• [Task instructions]: Without the pictures, output all of the data exactly.

• [Supplied material]:
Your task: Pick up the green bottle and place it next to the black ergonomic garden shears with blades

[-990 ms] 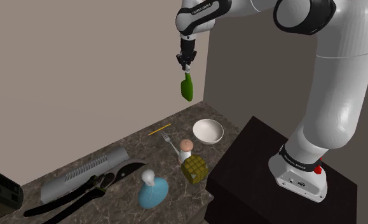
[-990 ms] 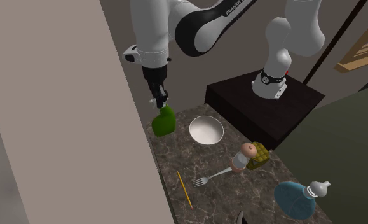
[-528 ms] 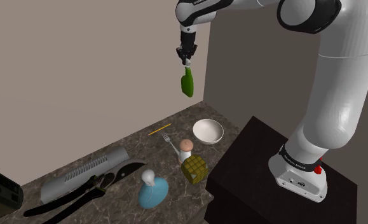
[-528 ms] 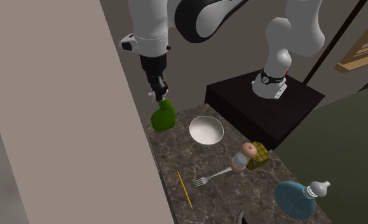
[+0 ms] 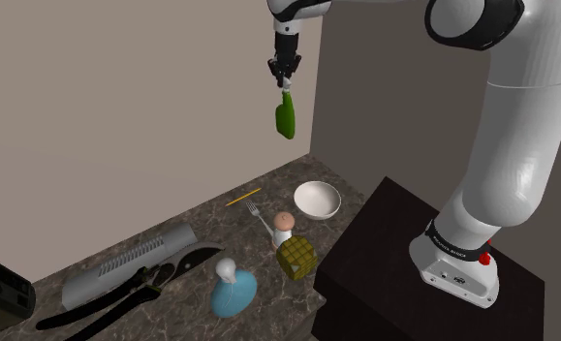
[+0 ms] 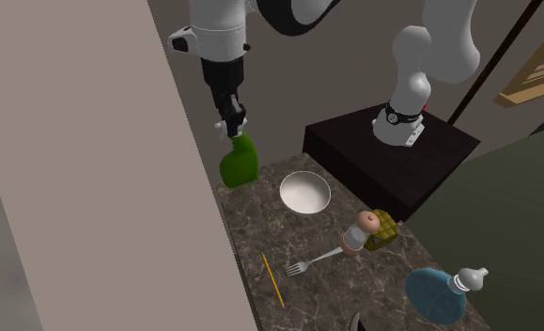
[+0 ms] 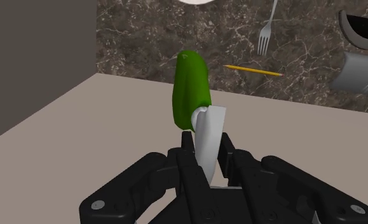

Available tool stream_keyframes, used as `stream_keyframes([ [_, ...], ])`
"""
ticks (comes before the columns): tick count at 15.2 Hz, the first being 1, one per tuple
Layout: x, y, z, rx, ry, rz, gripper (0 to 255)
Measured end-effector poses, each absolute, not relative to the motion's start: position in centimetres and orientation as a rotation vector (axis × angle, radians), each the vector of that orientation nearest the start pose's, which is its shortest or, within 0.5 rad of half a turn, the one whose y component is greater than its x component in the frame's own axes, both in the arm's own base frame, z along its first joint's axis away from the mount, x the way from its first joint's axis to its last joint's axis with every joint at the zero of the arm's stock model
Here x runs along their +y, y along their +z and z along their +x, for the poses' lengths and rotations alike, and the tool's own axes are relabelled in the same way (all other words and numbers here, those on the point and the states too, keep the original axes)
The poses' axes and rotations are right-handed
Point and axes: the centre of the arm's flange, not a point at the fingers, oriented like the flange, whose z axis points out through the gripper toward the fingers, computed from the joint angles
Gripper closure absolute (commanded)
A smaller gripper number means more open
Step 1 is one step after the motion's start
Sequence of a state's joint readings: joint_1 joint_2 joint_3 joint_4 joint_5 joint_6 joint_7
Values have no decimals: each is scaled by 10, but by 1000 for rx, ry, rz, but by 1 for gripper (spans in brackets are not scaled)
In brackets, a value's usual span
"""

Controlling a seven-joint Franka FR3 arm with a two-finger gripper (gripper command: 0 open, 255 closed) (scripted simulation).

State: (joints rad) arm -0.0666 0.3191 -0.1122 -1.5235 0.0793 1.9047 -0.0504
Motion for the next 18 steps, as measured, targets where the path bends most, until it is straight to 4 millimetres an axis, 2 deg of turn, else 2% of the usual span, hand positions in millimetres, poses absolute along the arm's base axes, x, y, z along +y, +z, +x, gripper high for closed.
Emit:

• [Answer to this task]:
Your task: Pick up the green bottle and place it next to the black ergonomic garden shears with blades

[-990 ms] 
[-990 ms] 
[-528 ms] 
[-528 ms] 
[+0 ms] 
[+0 ms] 
[+0 ms] 

Available tool stream_keyframes, used as `stream_keyframes([ [_, ...], ])`
"""
ticks (comes before the columns): tick count at 15.2 Hz, the first being 1, one per tuple
Layout: x, y, z, rx, ry, rz, gripper (0 to 255)
Measured end-effector poses, each absolute, not relative to the motion's start: position in centimetres and orientation as a rotation vector (axis × angle, radians), each the vector of that orientation nearest the start pose's, which is its shortest or, within 0.5 rad of half a turn, the one whose y component is greater than its x component in the frame's own axes, both in the arm's own base frame, z along its first joint's axis away from the mount, x the way from its first joint's axis to its last joint's axis with every joint at the zero of the arm's stock model
Here x runs along their +y, y along their +z and z along their +x, for the poses' lengths and rotations alike, and the tool's own axes are relabelled in the same way (all other words and numbers here, those on the point and the states too, keep the original axes)
The poses' axes and rotations are right-handed
Point and axes: the centre of the arm's flange, not a point at the fingers, oriented like the flange, whose z axis points out through the gripper toward the fingers, computed from the joint angles
Gripper closure absolute (commanded)
A smaller gripper number means more open
Step 1 is one step after the motion's start
Sequence of a state's joint readings: joint_1 joint_2 joint_3 joint_4 joint_5 joint_6 joint_7
Values have no decimals: each is scaled by 10, but by 1000 for rx, ry, rz, but by 1 for gripper (spans in brackets are not scaled)
In brackets, a value's usual span
"""

Controlling a seven-joint Franka FR3 arm with a two-finger gripper (gripper command: 0 open, 255 closed) (scripted simulation).

State: (joints rad) arm -0.0666 0.3191 -0.1122 -1.5235 0.0793 1.9047 -0.0504
Motion for the next 18 steps, as measured, targets where the path bends most, until it is straight to 4 millimetres an axis, 2 deg of turn, else 2% of the usual span, hand positions in millimetres, poses absolute along the arm's base axes, x, y, z along +y, +z, +x, gripper high for closed.
Emit:

The response to this exercise has been given in full.